(What is required): Scan the listing below. Copy each line that contains "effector".

(Information supplied):
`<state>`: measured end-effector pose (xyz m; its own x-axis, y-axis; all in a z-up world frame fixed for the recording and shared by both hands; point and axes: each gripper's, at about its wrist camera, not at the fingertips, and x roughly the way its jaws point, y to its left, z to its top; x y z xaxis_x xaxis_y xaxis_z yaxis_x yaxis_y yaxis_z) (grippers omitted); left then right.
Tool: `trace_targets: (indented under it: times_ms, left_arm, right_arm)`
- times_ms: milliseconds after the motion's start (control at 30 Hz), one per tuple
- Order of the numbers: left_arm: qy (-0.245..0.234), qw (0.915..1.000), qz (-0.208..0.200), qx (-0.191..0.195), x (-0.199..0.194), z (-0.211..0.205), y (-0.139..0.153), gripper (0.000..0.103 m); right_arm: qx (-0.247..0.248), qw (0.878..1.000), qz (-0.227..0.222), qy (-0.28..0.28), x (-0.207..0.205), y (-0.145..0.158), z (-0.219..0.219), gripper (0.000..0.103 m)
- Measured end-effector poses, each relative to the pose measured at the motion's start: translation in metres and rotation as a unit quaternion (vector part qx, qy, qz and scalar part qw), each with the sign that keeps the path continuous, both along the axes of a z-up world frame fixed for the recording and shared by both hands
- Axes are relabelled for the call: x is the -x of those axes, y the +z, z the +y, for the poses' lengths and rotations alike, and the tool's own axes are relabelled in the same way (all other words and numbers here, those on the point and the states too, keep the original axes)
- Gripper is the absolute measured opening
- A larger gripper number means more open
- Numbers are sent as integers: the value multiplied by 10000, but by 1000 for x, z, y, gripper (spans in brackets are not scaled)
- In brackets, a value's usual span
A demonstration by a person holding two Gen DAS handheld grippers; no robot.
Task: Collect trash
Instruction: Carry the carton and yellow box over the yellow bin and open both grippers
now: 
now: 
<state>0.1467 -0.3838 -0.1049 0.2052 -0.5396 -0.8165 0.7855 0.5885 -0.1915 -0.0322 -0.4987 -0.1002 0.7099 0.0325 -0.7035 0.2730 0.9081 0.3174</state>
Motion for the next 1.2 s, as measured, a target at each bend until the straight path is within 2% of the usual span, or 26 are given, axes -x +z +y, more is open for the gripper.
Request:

(Task result):
`<state>`: measured end-effector pose (xyz m; its own x-axis, y-axis; all in a z-up world frame fixed for the recording and shared by both hands; point and axes: each gripper's, at about its wrist camera, not at the fingertips, and x roughly the way its jaws point, y to its left, z to its top; x y z xaxis_x xaxis_y xaxis_z yaxis_x yaxis_y yaxis_z) (grippers omitted); left then right.
- Measured end-effector poses, each relative to the pose measured at the motion's start: translation in metres and rotation as a unit quaternion (vector part qx, qy, qz and scalar part qw), each with the sign that keeps the path continuous, both along the axes of a z-up world frame fixed for the recording and shared by both hands

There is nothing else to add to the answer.